**WORK REQUEST:** Write out again each line of the material below, unchanged, from the first one to the line that holds "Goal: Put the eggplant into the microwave".

**DATASET CONTENT:**
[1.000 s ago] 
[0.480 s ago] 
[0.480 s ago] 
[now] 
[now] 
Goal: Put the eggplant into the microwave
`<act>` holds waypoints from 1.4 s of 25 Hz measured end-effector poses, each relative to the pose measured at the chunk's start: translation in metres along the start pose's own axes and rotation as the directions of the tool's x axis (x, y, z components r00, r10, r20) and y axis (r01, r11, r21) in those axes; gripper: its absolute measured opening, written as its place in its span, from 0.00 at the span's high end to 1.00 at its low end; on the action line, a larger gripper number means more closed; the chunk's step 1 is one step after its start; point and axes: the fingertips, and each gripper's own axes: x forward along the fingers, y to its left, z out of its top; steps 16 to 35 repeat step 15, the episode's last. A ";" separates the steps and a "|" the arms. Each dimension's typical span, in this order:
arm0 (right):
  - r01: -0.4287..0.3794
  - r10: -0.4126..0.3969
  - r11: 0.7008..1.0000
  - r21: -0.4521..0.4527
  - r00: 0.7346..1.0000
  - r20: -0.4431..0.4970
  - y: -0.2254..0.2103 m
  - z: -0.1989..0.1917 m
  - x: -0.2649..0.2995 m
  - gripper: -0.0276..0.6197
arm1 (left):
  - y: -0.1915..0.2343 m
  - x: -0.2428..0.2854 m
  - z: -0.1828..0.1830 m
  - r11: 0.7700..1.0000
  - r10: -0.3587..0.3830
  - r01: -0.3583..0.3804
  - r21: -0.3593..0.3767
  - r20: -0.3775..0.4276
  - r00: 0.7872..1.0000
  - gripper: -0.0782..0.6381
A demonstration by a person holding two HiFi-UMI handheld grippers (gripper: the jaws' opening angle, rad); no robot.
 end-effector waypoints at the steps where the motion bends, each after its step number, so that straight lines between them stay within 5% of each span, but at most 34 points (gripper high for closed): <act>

**TASK SOLUTION:**
[1.000 s ago] 
[0.480 s ago] 
[0.480 s ago] 
[now] 
[now] 
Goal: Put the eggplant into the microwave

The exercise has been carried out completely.